Today, aggregates such as fertilizer, food pellets and even some kinds of candy are manufactured using mainly mechanical processes like rotating drums, which consume a lot of energy and generate dust. With the mechanism we discovered, however, manufacturers could simply use gravity and droplets to form aggregates in a controlled manner. In theory, this would create particles of a known size and shape without too much friction and without any loss of the material. We're still fleshing out this idea, but I think it has potential.

You completed your PhD research on avalanches. How does that tie into your current work on sandballs?

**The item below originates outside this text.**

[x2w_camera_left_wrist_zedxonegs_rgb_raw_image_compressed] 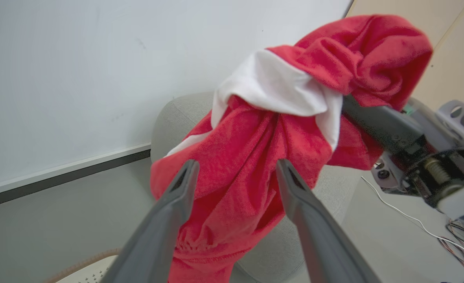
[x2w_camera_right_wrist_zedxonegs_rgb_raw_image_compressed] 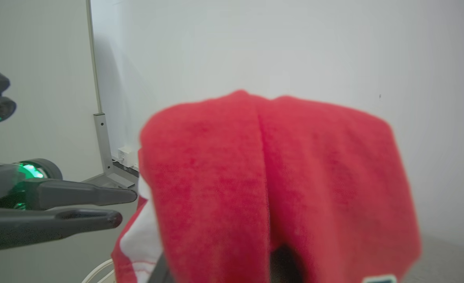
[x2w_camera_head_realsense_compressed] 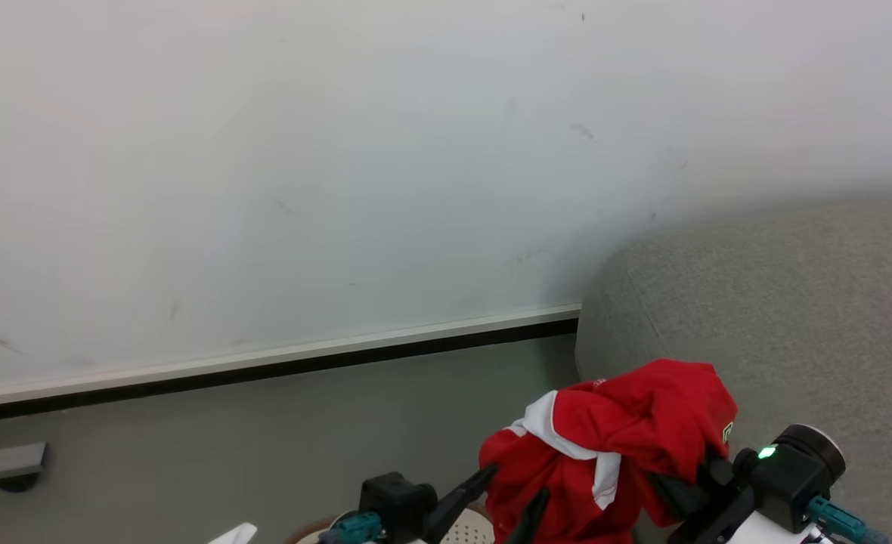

Both topics involve granular materials and a rapid transition between the solid and liquid state. As snow breaks down, it becomes a granular substance that behaves surprisingly like sand. Here, we did the opposite! We took sand particles and found a natural process that gathers them into an aggregate. It's these thresholds, phase transitions and dynamics at various scales that I find interesting.

What did your study teach you about how simple processes shape our landscapes?

I learned that dramatic mechanisms aren't necessarily what causes major changes. Even simple mechanisms repeated over and over again - like a raindrop rolling on the ground and collecting a few particles - can help sculpt a landscape. This continuity between the microscopic and the macroscopic scales makes such processes fascinating. I feel that true elegance lies in simplicity - just look at Coco Chanel, Leonardo da Vinci and Antoine de Saint-Exupéry.

From the lab to the field

To investigate the process of sandball formation, the research team started by running experiments in the laboratory. They created a 1.2-meter-long granular test bed that was tilted at a 30° angle, which is close to the material's angle of repose. Then they placed droplets of a water-glycerol mixture with a set viscosity at the top of the test bed. They observed how the droplets bounced and rolled down the slope, using high-speed cameras together with a backlight system along the test bed to enable clearer snapshots of the sandballs as they form. The sandballs were collected at the bottom of the slope and weighed in order to determine the mass of sand that had aggregated along the whole rolling process.

Next, the researchers headed out to the field to compare their lab results with real-world data. They made field observations using a dry granular test bed (also at 30°), along Route de la Sorge in Ecublens at the start of a rain event. This procedure was subsequently repeated at a site in Valais. The field data confirmed that sandball formation by raindrops does occur in nature.